■ ASSIGNMENT
In the entries below, find the line with "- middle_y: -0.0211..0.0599" and the line with "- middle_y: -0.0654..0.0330". Return those two lines and all lines between them, exactly.

START PROVIDED ENTRIES

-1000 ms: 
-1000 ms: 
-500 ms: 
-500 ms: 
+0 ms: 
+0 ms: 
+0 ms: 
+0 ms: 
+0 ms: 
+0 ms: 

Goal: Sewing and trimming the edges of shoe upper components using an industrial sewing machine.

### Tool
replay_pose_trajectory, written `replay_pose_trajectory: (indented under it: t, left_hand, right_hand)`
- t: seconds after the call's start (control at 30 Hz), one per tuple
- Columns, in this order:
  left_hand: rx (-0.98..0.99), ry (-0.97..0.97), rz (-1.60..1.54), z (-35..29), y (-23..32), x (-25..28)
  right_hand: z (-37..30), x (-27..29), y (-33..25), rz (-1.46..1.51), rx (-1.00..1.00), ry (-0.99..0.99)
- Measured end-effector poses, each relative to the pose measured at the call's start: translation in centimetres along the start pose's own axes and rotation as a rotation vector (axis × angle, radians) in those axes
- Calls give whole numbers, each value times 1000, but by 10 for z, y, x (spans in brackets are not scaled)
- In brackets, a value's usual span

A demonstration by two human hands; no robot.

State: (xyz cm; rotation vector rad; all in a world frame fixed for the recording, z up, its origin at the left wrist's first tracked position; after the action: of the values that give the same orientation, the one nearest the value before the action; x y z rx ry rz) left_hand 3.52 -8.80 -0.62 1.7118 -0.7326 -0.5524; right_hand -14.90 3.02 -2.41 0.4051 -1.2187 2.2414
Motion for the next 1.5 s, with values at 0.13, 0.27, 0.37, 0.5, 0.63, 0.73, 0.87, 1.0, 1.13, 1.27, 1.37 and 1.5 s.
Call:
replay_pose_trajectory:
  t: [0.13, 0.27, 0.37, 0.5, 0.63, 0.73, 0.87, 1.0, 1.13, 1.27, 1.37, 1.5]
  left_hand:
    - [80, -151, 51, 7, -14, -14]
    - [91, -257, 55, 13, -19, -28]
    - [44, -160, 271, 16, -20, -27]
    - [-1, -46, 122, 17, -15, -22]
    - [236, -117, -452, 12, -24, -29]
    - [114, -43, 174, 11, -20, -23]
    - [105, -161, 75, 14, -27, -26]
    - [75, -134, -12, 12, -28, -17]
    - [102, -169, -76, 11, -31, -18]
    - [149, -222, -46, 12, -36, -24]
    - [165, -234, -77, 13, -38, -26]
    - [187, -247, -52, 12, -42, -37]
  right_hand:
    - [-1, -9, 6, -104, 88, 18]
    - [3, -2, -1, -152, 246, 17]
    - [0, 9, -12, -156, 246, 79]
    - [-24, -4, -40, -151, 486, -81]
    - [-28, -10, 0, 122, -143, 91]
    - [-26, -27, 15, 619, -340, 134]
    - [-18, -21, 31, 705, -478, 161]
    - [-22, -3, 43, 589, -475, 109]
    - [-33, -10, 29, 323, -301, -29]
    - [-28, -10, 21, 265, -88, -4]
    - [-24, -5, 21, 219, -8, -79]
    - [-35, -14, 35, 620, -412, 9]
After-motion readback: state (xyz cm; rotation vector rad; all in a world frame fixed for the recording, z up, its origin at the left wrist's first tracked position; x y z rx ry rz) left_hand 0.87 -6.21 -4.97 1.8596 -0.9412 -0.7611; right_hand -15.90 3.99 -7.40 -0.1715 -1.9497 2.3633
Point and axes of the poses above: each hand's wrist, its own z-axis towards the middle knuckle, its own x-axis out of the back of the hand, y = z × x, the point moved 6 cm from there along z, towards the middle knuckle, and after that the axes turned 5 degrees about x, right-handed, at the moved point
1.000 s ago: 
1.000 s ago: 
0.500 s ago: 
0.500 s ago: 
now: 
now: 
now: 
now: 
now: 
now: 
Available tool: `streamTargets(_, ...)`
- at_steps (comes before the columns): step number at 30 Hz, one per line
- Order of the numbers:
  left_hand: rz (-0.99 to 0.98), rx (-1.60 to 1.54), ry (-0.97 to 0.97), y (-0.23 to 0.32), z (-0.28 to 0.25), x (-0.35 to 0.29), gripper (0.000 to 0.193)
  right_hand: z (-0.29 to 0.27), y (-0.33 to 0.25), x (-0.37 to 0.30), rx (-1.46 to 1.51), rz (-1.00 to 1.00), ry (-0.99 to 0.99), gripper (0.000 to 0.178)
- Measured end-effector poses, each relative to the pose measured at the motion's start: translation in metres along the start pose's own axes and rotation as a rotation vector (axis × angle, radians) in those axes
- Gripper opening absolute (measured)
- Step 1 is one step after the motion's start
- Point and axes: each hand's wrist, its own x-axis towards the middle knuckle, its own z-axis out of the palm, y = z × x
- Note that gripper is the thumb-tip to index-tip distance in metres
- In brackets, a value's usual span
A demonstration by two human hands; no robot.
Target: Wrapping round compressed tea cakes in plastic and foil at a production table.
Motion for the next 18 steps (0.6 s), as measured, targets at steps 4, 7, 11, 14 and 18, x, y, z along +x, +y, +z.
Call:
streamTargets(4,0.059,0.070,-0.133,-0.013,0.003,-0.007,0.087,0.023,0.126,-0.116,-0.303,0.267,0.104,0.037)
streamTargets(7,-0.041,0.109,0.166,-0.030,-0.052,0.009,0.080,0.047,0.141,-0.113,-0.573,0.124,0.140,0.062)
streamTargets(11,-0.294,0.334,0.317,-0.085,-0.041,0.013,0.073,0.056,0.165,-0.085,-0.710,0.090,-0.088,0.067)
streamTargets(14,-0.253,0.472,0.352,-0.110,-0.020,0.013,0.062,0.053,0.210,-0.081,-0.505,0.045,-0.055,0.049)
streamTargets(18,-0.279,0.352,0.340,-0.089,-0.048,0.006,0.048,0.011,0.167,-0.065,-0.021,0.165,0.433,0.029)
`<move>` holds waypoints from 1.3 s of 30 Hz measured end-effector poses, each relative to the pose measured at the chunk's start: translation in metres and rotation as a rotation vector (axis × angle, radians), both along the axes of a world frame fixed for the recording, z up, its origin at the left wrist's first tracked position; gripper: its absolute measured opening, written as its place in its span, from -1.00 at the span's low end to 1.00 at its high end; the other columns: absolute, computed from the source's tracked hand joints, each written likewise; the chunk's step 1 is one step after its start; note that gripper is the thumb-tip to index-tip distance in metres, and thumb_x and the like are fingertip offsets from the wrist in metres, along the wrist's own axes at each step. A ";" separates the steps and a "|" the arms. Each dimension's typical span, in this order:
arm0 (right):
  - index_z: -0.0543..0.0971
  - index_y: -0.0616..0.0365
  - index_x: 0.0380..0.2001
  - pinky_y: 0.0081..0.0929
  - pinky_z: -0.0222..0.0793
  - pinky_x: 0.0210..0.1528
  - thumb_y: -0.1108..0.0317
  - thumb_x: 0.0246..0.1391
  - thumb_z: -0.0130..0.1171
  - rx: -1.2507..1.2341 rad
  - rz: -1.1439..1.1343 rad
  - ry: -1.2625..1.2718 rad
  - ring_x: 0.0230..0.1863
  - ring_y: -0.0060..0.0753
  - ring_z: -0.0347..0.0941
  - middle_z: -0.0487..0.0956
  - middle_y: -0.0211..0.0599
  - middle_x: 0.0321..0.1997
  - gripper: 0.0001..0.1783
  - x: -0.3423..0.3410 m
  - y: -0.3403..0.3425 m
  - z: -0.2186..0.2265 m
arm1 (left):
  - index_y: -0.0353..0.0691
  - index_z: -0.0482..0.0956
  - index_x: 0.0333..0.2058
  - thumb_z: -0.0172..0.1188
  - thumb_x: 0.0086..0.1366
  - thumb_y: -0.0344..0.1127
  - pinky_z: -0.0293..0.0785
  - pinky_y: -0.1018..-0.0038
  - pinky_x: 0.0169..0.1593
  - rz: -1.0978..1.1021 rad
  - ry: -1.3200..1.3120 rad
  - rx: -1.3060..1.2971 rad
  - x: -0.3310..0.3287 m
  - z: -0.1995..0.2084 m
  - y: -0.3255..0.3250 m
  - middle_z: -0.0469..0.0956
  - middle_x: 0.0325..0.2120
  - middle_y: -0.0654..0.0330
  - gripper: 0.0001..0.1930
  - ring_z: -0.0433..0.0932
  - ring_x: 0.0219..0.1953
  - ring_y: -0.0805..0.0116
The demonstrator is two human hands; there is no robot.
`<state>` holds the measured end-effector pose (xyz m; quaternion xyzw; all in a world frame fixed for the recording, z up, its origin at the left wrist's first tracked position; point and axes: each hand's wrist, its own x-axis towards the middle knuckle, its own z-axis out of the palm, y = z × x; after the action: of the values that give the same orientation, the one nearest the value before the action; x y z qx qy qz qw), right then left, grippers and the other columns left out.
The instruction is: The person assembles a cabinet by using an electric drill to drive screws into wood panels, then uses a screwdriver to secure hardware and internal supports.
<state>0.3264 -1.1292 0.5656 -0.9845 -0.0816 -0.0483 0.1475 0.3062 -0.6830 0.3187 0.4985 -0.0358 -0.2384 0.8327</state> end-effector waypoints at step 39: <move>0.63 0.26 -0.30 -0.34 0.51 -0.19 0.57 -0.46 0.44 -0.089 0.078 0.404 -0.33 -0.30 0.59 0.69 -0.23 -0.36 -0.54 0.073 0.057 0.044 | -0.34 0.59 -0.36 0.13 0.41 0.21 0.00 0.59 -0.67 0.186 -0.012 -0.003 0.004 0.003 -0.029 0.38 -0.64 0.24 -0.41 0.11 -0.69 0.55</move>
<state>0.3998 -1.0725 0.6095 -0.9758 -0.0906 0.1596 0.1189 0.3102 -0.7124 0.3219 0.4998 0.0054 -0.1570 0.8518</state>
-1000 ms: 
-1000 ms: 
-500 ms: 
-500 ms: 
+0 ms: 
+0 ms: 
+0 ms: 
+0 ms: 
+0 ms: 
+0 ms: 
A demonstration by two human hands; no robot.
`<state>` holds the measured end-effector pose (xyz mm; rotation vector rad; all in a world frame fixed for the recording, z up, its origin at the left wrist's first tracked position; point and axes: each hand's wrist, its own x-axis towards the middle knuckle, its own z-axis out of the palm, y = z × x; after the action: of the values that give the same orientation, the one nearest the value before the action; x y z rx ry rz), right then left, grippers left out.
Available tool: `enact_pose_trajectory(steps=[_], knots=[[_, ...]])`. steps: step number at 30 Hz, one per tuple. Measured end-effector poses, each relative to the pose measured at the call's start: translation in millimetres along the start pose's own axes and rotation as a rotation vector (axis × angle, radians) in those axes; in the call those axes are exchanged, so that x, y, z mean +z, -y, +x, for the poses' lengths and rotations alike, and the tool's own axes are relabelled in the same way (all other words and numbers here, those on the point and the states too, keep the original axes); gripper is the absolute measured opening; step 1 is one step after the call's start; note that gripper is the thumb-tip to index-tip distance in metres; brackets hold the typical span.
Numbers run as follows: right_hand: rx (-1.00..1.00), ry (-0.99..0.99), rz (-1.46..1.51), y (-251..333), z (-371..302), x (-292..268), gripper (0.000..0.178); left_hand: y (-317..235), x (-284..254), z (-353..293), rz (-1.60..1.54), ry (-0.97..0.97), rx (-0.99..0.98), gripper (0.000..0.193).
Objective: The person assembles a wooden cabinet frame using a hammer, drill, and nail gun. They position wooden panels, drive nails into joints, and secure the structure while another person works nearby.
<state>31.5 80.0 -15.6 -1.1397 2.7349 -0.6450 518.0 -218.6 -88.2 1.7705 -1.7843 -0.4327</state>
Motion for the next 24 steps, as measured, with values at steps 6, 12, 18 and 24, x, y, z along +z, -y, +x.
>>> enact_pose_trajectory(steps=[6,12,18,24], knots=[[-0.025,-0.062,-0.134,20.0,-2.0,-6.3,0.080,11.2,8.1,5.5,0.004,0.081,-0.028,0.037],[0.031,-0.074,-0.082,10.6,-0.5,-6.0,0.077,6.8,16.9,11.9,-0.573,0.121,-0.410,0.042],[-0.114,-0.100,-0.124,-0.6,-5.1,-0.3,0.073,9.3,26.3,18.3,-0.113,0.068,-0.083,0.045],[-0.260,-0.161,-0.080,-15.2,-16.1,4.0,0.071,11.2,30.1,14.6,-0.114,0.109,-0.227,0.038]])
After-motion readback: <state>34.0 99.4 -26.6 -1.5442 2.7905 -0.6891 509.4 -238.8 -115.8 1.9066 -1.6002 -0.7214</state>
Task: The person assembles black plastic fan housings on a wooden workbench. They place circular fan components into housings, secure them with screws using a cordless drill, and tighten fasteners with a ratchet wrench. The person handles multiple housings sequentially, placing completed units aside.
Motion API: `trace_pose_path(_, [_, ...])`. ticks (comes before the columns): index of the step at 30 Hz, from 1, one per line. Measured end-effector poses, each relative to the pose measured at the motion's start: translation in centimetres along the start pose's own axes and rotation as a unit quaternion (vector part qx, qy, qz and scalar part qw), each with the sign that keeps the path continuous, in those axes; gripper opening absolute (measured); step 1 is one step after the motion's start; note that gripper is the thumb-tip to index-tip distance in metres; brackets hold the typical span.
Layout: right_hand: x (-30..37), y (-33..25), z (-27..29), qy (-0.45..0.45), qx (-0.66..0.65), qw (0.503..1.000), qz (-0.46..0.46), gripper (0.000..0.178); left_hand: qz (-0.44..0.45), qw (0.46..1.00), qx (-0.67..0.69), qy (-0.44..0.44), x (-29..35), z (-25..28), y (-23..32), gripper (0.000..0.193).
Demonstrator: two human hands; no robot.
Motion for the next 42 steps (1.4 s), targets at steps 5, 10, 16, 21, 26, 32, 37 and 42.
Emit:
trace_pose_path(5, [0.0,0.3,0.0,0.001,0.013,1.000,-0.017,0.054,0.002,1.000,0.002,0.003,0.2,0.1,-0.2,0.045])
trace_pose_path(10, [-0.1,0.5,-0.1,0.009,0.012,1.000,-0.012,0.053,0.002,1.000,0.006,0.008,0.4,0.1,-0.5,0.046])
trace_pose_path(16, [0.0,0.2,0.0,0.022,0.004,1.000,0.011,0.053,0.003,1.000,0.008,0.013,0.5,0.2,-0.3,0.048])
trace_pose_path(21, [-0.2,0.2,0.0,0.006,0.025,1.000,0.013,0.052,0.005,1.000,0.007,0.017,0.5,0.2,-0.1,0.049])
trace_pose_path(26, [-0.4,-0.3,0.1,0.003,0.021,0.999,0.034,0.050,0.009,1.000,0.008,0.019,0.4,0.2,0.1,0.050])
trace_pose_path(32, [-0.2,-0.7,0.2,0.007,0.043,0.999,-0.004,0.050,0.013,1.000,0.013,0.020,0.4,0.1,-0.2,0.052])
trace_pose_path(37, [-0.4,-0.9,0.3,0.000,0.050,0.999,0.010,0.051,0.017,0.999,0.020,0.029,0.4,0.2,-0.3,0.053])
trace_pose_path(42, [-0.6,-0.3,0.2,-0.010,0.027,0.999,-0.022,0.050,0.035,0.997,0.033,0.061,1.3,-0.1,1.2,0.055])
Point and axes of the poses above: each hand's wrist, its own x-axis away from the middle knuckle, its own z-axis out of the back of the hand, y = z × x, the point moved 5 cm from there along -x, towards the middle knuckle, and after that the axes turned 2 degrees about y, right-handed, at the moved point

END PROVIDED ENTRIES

■ SOLUTION FOR THIS PROBLEM
  - middle_y: -0.0211..0.0599
  - middle_x: 0.0321..0.1997
  - gripper: 0.0001..0.1783
  - x: -0.3423..0.3410 m
  - y: -0.3403..0.3425 m
  - z: -0.2186..0.2265 m
arm1 (left):
  - index_y: -0.0353..0.0691
  - index_z: -0.0482..0.0956
  - index_x: 0.0333..0.2058
  - thumb_z: -0.0172..0.1188
  - thumb_x: 0.0086..0.1366
  - thumb_y: -0.0344..0.1127
  - pinky_z: -0.0293..0.0785
  - pinky_y: -0.1018..-0.0038
  - pinky_x: 0.0169..0.1593
  - rz: -1.0978..1.1021 rad
  - ry: -1.3200..1.3120 rad
  - rx: -1.3060..1.2971 rad
  - x: -0.3310..0.3287 m
  - z: -0.1995..0.2084 m
  - y: -0.3255..0.3250 m
  - middle_z: -0.0469..0.0956
  - middle_x: 0.0325..0.2120
  - middle_y: -0.0654..0.0330

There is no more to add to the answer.